Pastora de nuvens, fui posta a serviço
por uma campina tão desamparada
que não principia nem também termina,
e onde nunca é noite e nunca madrugada.

(Pastores da terra, vós tendes sossego,
que olhais para o sol e encontrais direção.
Sabeis quando é tarde, sabeis quando é cedo.
Eu, não.)

Pastora de nuvens, por muito que espere,
não há quem me explique meu vário rebanho.
Perdida atrás dele na planície aérea,
não sei se o conduzo, não sei se o acompanho.

(Pastores da terra, que saltais abismos,
nunca entendereis a minha condição.
Pensais que há firmezas, pensais que há limites.
Eu. não.)

Pastora de nuvens, cada luz colore
meu canto e meu gado de tintas diversas.
Por todos os lados o vente revolve
os velos instáveis das reses dispersas.

(Pastores da terra, de certeiros olhos,
como é tão serena a vossa ocupação!
Tendes sempre o indício da sombra que foge...
Eu, não.)

Pastora de nuvens, não paro nem durmo
neste móvel prado, sem noite e sem dia.
Estrelas e luas que jorram, deslumbram
o galo inconstante que se extravia.

(Pastores da terra, debaixo das folhas
que entornam frescura num plácido chão,
sabeis onde pousam ternuras e soros.
Eu, não.)

Pastora de nuvens, esqueceu-me o rosto
do dono das reses, do dono do prado.
E às prece que dizem seu nome,
que me andam seguindo, não sei por que lado.

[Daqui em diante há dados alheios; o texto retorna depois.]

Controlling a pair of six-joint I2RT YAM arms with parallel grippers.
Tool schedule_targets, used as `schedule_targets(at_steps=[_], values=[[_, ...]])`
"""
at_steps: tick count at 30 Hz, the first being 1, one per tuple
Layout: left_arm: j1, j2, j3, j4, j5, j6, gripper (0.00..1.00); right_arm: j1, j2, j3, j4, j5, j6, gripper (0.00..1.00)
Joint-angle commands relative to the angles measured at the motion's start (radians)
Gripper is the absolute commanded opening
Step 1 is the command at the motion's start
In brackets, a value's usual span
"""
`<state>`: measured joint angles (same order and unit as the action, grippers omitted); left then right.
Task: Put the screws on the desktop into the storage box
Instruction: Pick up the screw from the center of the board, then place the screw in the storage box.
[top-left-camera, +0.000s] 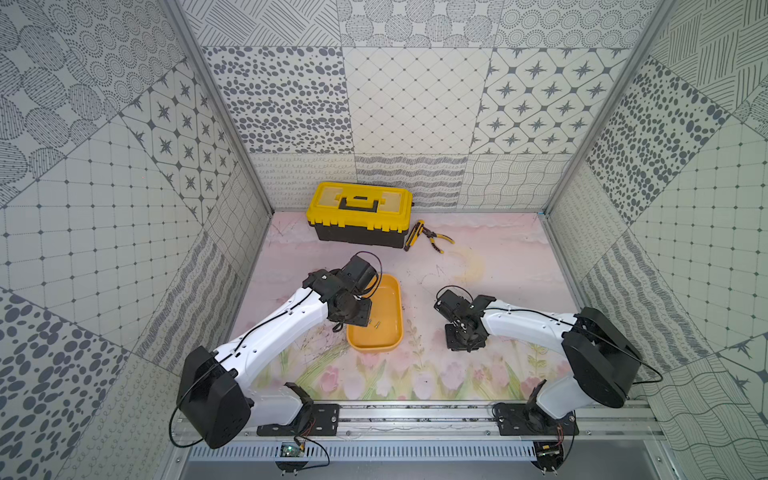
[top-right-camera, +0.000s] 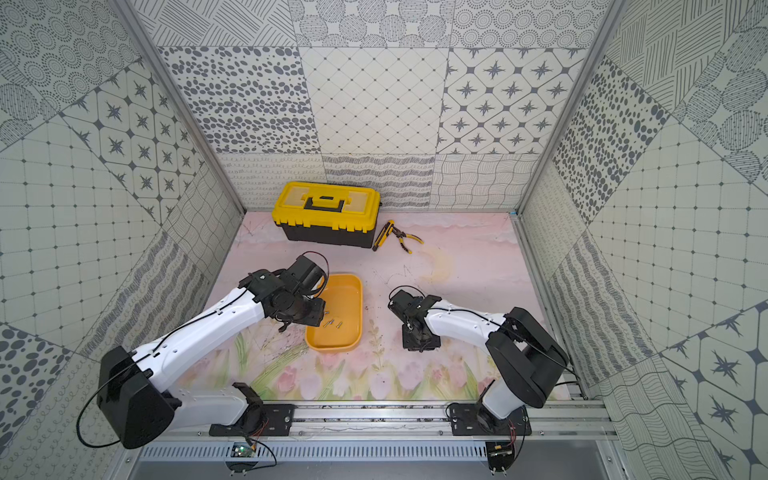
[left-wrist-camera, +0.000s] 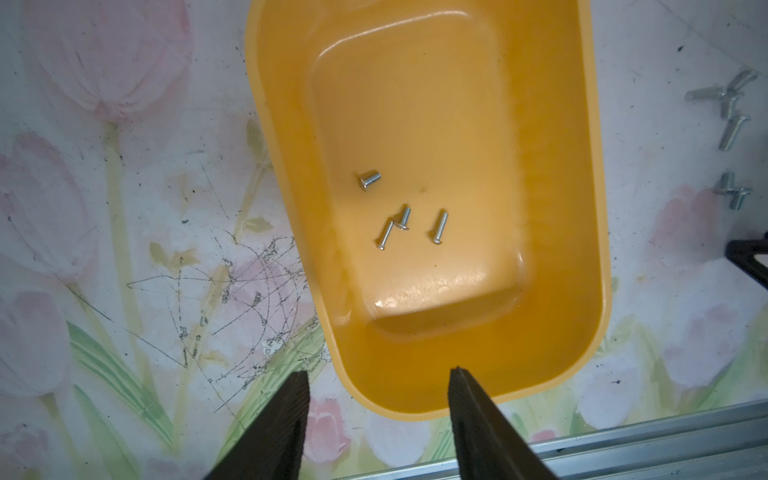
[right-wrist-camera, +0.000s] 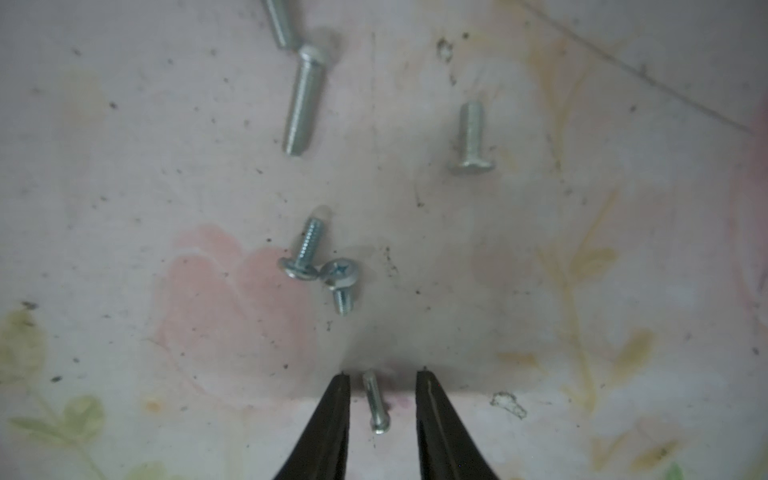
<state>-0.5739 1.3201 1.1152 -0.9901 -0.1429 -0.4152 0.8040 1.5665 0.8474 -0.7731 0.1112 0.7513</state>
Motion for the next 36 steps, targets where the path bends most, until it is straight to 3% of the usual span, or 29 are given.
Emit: schedule_targets(at_steps=[1, 13, 19, 26, 29, 36], values=[[0.009, -0.011, -0.005, 0.008, -0.035, -0.007, 0.59, 0.014, 0.032, 0.018, -0.005, -0.014, 0.000, 0.27], [0.009, -0.031, -0.004, 0.002, -0.076, -0.005, 0.59, 0.025, 0.035, 0.009, -0.029, 0.015, 0.010, 0.00], [0.009, -0.058, -0.005, -0.001, -0.125, -0.018, 0.59, 0.029, -0.077, 0.042, 0.057, -0.020, -0.044, 0.00], [0.033, -0.135, -0.010, -0.001, -0.224, -0.051, 0.59, 0.036, -0.234, 0.091, 0.297, -0.195, -0.029, 0.00], [0.050, -0.177, -0.018, 0.010, -0.243, -0.059, 0.60, 0.057, -0.184, 0.159, 0.396, -0.261, 0.005, 0.00], [0.054, -0.227, -0.035, 0.038, -0.253, -0.063, 0.68, 0.138, 0.123, 0.371, 0.536, -0.333, 0.073, 0.00]])
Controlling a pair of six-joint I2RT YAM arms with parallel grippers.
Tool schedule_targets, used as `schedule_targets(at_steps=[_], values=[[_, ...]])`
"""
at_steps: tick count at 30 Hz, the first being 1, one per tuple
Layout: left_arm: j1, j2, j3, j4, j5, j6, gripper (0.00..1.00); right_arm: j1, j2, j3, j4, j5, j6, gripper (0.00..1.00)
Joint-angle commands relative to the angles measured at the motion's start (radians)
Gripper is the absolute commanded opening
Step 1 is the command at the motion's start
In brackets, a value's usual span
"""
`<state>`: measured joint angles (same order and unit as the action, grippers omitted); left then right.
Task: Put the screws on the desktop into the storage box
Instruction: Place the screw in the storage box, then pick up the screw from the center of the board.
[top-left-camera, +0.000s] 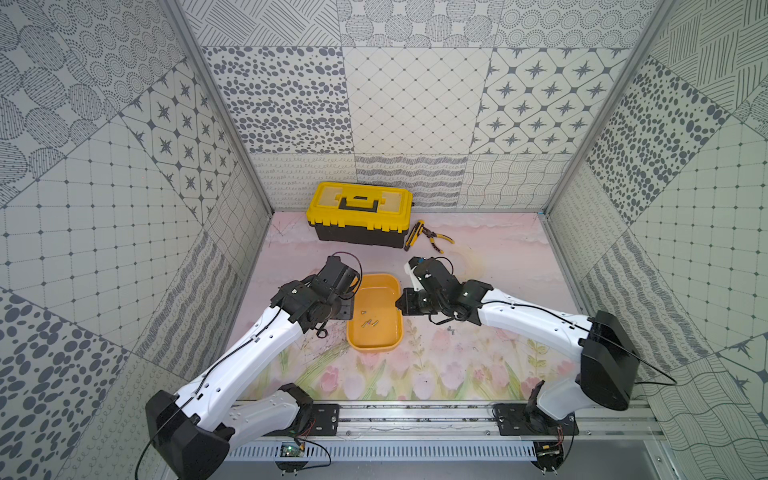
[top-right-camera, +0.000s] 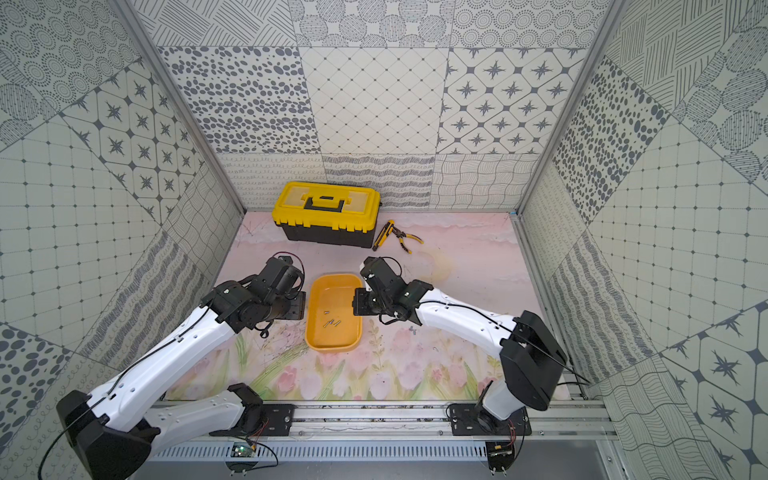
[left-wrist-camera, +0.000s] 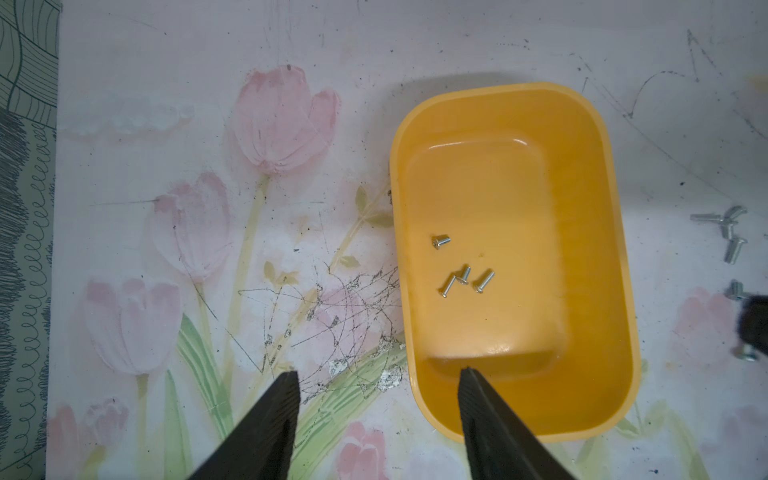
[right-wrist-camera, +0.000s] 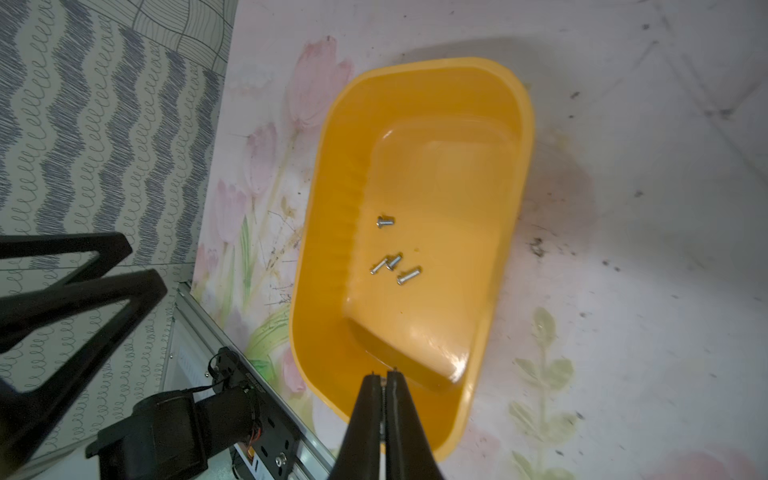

(Pastores da terra, que vedes pessoas
sem serem apenas de imaginação,
podeis encontrar-vos, falar tanta coisa!
Eu, não!)

Pastora de nuvens, com a face deserta,
sigo atrás de formas com feitios falsos,
queimando vigílias na planície eterna
que gira debaixo dos meus pés descalços.

(Pastores da terra, tereis um salário,
e andará por bailes vosso coração.
Dormireis um dia como pedras suaves.
Eu, não.

Cecília Meireles
(7 de novembro de 1901, Tijuca - 9 de novembro de 1964, Rio de Janeiro)
Cecília Benevides de Carvalho Meireles foi uma poetisa, pintora, professora e jornalista brasileira. É considerada uma das vozes líricas mais importantes das literaturas de língua portuguesa.